Can Disaster Be Natural?
In common discourse, we often hear disasters being categorized as either natural or human-made. Earthquakes, floods, and hurricanes are routinely labeled "natural disasters," while industrial accidents, oil spills, and wars are seen as human-induced. However, this classification is not only simplistic but also misleading. Increasingly, experts and global institutions such as the United Nations Office for Disaster Risk Reduction (UNDRR) challenge this dichotomy. According to them, disaster is not a natural event—it is a social construct.
Understanding the Difference: Hazard vs. Disaster
To understand why disasters aren’t “natural,” it's essential to distinguish between hazards and disasters. A hazard is a potentially damaging physical event, phenomenon, or human activity. Hazards such as floods, earthquakes, or volcanic eruptions can occur frequently, and many times without any resulting disaster. For example, deep-sea earthquakes of high magnitudes occur often, but we don’t hear about them because they don’t affect human lives or systems.
A disaster, on the other hand, happens only when a hazard intersects with vulnerable populations or infrastructures and overwhelms their capacity to cope. Disasters, therefore, do not exist in nature by themselves—they are a social outcome. They emerge after the incident, and are shaped by how societies are prepared for, respond to, and recover from hazards.
Disaster: A Post-Incidental Phenomenon
Disaster is essentially post-event; it is a phenomenon that occurs as a consequence of inadequate planning, structural inequality, poor governance, and lack of resilience in the face of hazards. A flood that inundates an uninhabited area is not a disaster. However, the same flood becomes a disaster if it strikes a poorly planned city, destroying homes and livelihoods—especially if it affects marginalized populations who lack resources and support.

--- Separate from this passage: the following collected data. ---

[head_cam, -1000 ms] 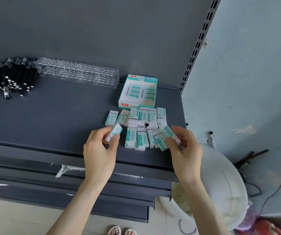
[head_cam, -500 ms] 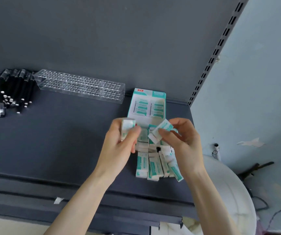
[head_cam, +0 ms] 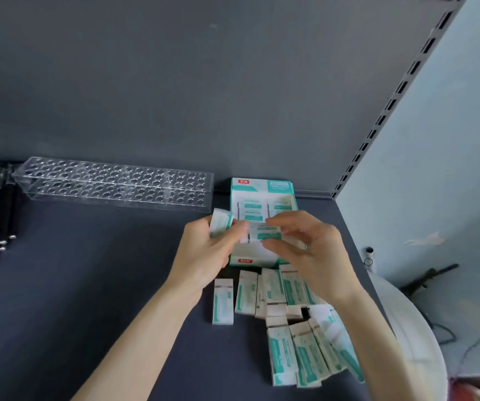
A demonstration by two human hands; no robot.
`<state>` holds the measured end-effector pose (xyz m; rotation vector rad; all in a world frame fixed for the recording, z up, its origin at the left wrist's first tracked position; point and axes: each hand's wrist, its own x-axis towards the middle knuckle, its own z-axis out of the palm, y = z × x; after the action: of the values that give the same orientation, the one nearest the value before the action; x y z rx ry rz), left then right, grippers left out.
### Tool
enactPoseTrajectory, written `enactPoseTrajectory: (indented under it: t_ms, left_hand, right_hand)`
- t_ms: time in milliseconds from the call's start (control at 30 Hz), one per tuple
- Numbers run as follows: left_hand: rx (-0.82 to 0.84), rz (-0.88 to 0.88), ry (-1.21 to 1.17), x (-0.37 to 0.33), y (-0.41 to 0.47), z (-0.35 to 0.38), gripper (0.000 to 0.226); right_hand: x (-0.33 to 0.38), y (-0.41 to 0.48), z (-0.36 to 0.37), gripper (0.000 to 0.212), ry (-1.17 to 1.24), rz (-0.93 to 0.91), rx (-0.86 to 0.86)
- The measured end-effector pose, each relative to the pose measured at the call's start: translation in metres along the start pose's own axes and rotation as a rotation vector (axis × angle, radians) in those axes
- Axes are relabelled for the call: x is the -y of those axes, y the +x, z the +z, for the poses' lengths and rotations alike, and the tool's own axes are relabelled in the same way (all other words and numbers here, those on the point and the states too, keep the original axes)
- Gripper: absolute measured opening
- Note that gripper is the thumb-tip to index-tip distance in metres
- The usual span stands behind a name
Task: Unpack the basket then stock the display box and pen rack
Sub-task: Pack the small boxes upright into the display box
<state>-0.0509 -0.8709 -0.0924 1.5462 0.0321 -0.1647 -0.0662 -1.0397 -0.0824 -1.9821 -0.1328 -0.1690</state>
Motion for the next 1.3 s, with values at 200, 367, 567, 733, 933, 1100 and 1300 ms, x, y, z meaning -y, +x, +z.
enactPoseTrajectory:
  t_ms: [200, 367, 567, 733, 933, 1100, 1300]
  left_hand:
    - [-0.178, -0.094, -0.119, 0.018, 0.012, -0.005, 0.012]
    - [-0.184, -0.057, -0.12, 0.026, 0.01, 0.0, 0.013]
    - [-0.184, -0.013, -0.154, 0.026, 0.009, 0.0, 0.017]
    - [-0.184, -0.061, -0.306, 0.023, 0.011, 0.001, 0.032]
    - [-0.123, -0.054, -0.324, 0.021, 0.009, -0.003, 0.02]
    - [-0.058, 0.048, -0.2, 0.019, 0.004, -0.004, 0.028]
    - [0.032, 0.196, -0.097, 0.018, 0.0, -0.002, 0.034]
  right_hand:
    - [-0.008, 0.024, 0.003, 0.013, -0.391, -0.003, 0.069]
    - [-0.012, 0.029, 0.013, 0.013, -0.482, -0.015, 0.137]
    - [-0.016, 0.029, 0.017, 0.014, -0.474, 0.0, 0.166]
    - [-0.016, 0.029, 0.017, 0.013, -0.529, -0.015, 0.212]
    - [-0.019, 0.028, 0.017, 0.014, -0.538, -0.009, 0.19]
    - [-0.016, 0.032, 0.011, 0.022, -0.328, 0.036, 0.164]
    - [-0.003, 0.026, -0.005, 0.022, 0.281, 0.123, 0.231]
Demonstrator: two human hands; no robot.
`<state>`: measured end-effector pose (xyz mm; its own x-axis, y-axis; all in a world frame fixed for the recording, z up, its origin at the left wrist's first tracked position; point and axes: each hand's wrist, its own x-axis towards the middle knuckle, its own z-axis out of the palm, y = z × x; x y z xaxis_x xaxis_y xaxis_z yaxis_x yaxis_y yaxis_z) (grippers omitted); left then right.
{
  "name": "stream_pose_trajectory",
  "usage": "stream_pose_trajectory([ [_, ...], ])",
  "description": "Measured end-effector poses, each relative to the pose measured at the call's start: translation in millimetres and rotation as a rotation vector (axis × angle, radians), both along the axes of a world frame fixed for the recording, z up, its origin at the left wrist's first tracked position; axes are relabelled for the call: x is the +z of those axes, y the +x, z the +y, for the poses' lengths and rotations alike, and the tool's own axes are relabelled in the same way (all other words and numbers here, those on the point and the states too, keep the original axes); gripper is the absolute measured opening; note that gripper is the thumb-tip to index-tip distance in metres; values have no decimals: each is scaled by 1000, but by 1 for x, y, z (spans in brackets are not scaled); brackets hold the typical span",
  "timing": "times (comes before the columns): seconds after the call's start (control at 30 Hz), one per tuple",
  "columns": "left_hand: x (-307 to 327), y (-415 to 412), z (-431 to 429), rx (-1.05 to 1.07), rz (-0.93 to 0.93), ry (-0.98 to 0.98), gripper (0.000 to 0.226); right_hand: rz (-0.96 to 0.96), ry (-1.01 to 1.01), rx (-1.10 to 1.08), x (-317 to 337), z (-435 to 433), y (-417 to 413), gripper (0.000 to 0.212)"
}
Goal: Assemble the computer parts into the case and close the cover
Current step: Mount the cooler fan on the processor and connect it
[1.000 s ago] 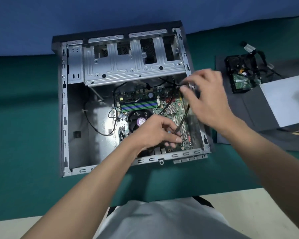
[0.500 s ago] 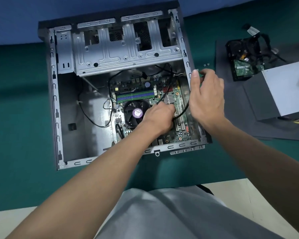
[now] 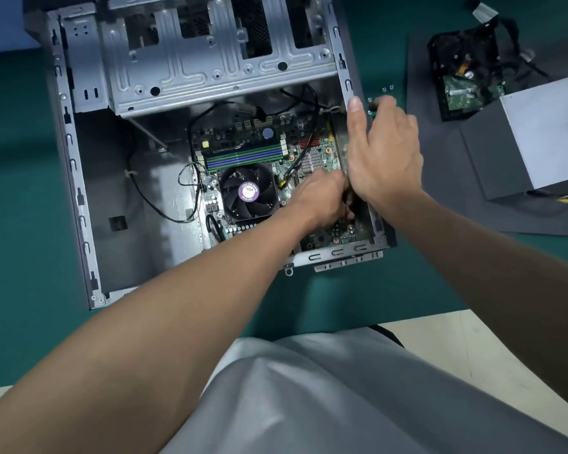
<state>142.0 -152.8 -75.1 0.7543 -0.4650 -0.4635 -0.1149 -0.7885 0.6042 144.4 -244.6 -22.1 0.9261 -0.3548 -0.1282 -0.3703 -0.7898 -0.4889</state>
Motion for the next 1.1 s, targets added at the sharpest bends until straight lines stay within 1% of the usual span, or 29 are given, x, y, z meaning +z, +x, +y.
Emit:
stream_pose_trajectory([
  [0.1, -4, 1, -5, -23, 43, 27, 17, 1, 1, -1, -1, 0, 1, 56],
  [0.2, -9, 1, -8, -30, 56, 34, 31, 3, -2, -10, -2, -1, 1, 56],
  [0.4, -10, -5, -7, -21, -32, 86, 34, -2, 24, -19, -3, -2, 0, 55],
  [0.53, -8, -6, -9, -33, -28, 92, 38, -7, 20, -21, -3, -2, -1, 54],
  [0.67, -10, -9, -12, -24, -39, 117, 32, -2, 6, -20, -4, -2, -1, 53],
  [0.8, -7, -12, -13, -61, -100, 133, 33, 5, -9, -15, -5, -3, 0, 52],
  [0.87, -7, -13, -13, -64, -100, 131, 31, 7, -12, -14, -5, -2, 0, 52],
  [0.93, -9, -12, -12, -54, -70, 111, 16, 3, -14, -16, -5, -2, 0, 51],
  [0.97, -12, -13, -12, -47, -64, 106, 15, 2, -17, -16, -5, -2, 0, 51],
  [1.03, -14, -12, -11, -49, -60, 117, 27, 0, -21, -16, -6, -3, 0, 51],
  [1.1, -13, -13, -12, -44, -83, 140, 18, -1, -19, -19, -6, -3, 0, 51],
])
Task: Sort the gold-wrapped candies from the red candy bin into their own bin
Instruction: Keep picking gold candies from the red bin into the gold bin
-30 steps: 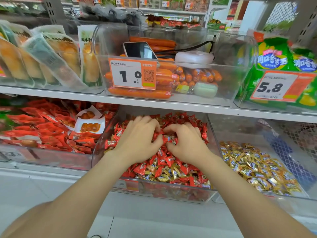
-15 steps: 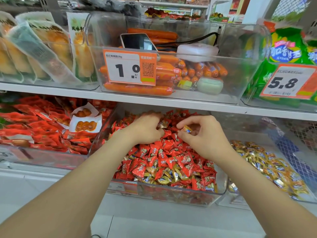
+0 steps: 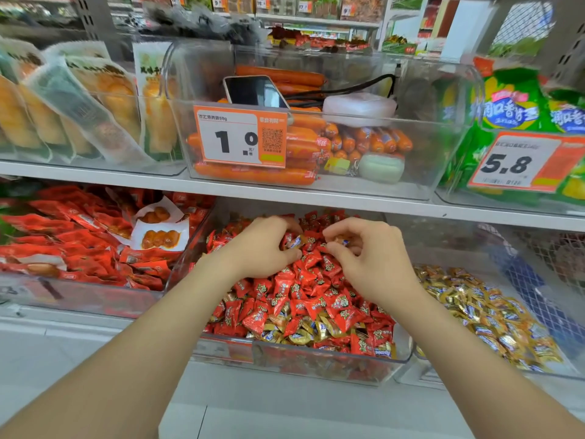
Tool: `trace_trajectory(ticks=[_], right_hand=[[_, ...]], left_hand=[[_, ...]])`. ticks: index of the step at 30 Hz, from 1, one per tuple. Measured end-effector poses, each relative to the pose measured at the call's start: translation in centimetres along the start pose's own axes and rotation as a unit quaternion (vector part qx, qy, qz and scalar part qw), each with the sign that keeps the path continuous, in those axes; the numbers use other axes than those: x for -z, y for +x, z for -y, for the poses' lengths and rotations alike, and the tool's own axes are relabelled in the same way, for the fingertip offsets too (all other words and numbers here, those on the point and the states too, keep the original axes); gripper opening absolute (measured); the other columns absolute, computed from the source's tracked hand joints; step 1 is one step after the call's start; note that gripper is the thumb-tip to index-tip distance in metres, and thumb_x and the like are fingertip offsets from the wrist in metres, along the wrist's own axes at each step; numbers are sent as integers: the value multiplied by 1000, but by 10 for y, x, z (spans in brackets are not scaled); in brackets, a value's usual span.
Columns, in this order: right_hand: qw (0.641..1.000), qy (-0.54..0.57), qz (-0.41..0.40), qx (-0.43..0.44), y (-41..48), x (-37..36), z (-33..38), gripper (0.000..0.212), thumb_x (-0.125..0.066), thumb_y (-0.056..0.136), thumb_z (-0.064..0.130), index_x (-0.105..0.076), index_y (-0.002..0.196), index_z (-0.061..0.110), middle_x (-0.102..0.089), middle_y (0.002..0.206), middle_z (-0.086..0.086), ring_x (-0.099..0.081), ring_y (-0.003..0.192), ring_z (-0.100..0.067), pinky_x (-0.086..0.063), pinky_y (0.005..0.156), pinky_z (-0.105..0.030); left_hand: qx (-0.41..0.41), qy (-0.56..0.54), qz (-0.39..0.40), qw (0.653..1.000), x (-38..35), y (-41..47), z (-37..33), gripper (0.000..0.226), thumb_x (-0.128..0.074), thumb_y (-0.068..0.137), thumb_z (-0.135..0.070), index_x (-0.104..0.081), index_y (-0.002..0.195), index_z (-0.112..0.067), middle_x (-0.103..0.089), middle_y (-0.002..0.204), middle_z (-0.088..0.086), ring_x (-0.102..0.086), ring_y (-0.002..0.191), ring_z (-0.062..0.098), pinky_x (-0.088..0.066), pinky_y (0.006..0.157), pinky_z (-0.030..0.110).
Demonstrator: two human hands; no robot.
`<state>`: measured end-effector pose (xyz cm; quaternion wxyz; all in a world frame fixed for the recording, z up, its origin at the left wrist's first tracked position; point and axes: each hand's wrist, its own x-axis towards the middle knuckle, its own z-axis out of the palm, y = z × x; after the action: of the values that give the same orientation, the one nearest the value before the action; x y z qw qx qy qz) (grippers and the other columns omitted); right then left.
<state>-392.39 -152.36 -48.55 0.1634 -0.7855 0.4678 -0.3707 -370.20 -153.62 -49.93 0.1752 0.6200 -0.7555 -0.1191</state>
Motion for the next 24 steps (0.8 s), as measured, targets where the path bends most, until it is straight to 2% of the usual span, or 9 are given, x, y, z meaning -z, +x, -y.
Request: trace_trajectory(ticks=[4,8,11,14,16,19,20,22,24], right_hand=[[998,-38,38,43,1,-8,2,47,-51,90,-5,-77,116,25,-68,99,11,-60,96,-1,-45,88,-20],[994,-39,85,51,5,-21,9,30,-66,94,25,-72,123,29,-64,102,11,-57,98,-4,-43,86,-23],[993,-68,82,59,8,-31,11,21,-76,91,38,-77,110,28,-69,99,12,-62,94,-3,-50,86,-24],[995,-60,64,38,11,-30,15,5,-78,89,31,-78,92,27,-69,79,19,-61,70,3,-43,66,-13],[998,-32,50,12,11,-24,17,7,-77,85,28,-72,81,26,-62,60,24,-57,57,3,-36,54,-12],[999,3,25,-38,10,-14,15,11,-78,78,25,-69,74,26,-59,53,20,-53,51,-2,-34,52,-14],[998,20,22,-53,10,-12,14,9,-78,78,24,-69,75,26,-60,54,18,-52,51,-2,-35,52,-14],[996,47,29,-72,10,-9,13,11,-72,82,19,-73,85,30,-67,60,10,-51,49,-2,-35,51,-14],[995,48,44,-75,9,-6,12,21,-60,91,16,-75,89,29,-65,55,8,-47,44,-3,-33,46,-14]], left_hand=[[-24,-10,-9,1000,0,-9,2,44,-73,95,-41,-62,136,-31,-63,138,-10,-55,131,22,-44,111,42],[-33,-39,-34,998,2,-18,10,51,-80,84,-53,-57,128,-44,-64,126,-19,-57,124,14,-47,105,44],[-50,-52,-52,996,4,-21,13,55,-89,76,-50,-58,121,-44,-67,116,-21,-61,114,4,-50,100,38],[-47,-55,-73,995,10,-25,14,44,-91,76,-43,-65,113,-42,-70,107,-18,-62,105,1,-50,94,33],[-52,-32,-67,996,12,-30,14,31,-86,83,-36,-67,108,-41,-69,100,-18,-62,95,4,-51,88,34],[-37,-22,-41,998,13,-37,13,24,-71,85,-23,-61,99,-39,-67,81,-9,-59,63,9,-49,70,35],[-31,-13,-42,999,14,-39,11,20,-68,84,-25,-60,98,-37,-65,79,-9,-56,60,8,-46,71,36],[-29,32,-71,997,13,-40,6,13,-63,90,-38,-62,102,-35,-64,89,-11,-56,73,5,-47,84,42],[-30,108,-81,990,9,-36,1,25,-54,101,-46,-63,121,-35,-64,114,-8,-57,106,17,-43,100,50]])
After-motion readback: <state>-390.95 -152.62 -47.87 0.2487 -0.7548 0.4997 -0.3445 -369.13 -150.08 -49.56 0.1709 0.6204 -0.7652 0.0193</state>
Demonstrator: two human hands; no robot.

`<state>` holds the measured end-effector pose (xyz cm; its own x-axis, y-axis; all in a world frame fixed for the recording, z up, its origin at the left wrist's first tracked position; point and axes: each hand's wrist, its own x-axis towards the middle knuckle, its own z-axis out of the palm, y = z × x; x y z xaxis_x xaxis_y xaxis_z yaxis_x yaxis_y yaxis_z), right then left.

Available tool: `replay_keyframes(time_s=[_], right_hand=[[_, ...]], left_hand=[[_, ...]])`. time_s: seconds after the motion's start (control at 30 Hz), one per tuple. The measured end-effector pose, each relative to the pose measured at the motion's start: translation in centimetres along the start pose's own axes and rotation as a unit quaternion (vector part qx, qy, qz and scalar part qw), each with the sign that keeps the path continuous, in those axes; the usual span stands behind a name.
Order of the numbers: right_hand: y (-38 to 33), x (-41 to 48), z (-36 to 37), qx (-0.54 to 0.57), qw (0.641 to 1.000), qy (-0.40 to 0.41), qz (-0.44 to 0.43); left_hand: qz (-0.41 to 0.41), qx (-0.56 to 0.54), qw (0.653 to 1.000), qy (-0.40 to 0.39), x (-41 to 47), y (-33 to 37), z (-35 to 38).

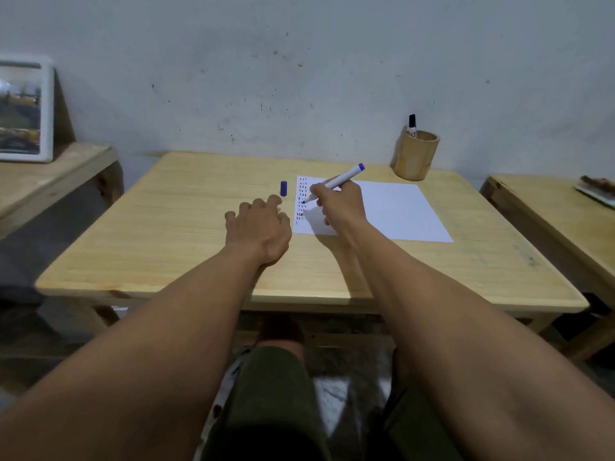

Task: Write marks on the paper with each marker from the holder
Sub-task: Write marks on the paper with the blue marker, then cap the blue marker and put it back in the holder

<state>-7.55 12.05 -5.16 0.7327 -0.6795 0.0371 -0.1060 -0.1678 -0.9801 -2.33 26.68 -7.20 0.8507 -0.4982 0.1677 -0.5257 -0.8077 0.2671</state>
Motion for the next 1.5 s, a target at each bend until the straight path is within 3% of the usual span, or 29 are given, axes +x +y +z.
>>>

This understanding shifts the focus from blaming nature to examining the societal structures and policies that fail to prevent or mitigate damage. The UNDRR strongly recommends against using the term “natural disaster” for this reason: it obscures the root causes of vulnerability and gives the false impression that disasters are unavoidable or purely acts of nature.
Disasters Affect People Unequally
One of the most telling aspects of disasters being socially constructed is that they do not affect everyone equally. Socioeconomic status, gender, ethnicity, age, and disability all shape people’s capacity to prepare for and recover from disasters. The same flood may mean inconvenience to the wealthy, but catastrophe to those living in informal settlements without proper drainage or insurance.
Thus, what we call a disaster is really a manifestation of underlying vulnerabilities. It is this intersection—between a hazard and vulnerable conditions—that turns an incident into a disaster.
Rethinking the Language of Disasters
By moving away from the term “natural disaster,” we begin to ask more important questions: Why were people vulnerable? Why did infrastructure fail? Why were early warning systems not in place? Why were some communities hit harder than others?
This perspective is not just academic—it has real-world implications for how we build resilience, plan cities, design policies, and deliver aid. Treating disasters as natural phenomena absolves responsibility. Recognizing them as social phenomena puts the responsibility where it belongs—on human systems, planning, and preparedness.
So, can a disaster be natural? The answer is no. While hazards may arise from natural processes, disasters are neither natural nor inevitable. They are the outcome of human choices, vulnerabilities, and development paths. By understanding disaster as a social construct, we can better equip ourselves to prevent, mitigate, and respond to them—ultimately saving more lives and building a more resilient world.